While reform plans are fantastic on paper, the devil is in the details; how many times have we read news of unprofessional and unethical conduct by those within the system only to have them get away with a slap on the wrist?
The pressing concern is that if we are stuck in a vicious cycle of expecting indifferent people to execute excellent ideas, the ripple effect of inefficacy will spread throughout the system.
Real change will be more painful but with pain, there will be healing too - look at the Finnish experience. (see below)
At the heart of a public school system is a belief of the common good - we care about the education of our neighbour’s children as much as we do for our own.
This is not just for the sake of altruism or being politically correct, as there are practical and economical reasons for fighting for brilliant schools that are readily accessible to all.

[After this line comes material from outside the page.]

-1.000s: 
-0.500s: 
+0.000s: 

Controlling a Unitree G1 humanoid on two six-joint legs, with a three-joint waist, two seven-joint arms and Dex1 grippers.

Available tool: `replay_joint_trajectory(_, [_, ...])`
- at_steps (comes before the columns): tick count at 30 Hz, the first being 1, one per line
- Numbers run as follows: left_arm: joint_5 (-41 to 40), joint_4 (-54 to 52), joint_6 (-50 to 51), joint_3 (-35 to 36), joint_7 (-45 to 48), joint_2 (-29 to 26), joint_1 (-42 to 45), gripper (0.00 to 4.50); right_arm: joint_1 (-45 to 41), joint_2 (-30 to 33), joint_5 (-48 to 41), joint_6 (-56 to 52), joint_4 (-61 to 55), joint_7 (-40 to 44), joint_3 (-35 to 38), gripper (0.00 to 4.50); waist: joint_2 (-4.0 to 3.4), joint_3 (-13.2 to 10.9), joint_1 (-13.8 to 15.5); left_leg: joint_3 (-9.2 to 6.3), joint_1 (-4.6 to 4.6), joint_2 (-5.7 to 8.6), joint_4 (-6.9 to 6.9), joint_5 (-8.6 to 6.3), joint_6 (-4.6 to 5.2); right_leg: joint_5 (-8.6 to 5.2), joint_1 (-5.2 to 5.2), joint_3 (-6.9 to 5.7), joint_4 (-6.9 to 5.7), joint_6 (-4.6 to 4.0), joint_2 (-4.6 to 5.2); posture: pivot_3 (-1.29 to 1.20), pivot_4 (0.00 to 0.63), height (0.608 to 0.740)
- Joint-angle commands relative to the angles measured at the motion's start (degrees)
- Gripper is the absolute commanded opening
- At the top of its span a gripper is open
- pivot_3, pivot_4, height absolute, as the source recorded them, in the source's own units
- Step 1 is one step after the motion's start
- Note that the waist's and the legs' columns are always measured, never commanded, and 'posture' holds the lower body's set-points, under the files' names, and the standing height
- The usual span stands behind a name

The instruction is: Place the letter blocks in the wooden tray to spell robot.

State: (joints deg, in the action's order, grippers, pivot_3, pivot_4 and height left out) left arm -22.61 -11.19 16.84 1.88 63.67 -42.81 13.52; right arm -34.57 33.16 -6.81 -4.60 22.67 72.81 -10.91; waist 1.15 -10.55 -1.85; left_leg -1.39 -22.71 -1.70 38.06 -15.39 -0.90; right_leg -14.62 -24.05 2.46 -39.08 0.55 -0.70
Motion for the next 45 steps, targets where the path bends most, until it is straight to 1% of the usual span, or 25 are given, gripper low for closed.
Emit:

By providing an avenue for social mobility and narrowing the income gap, a strong education system translates into less crime and social ills.
By equipping our students with both scientific reasoning and artistic philosophy, we will not just have a better leverage in the proverbial “marketplace” but a richer Malaysian culture as well.
By allowing students to pursue their talents based on their interests and ability, innovation and creativity will naturally grow without the need for special intervention.
We tend to forget that true innovation does not need policy nor a grand masterplan - it rests on the shoulders of ordinary people working to improve the way we do things and the way we connect with the world.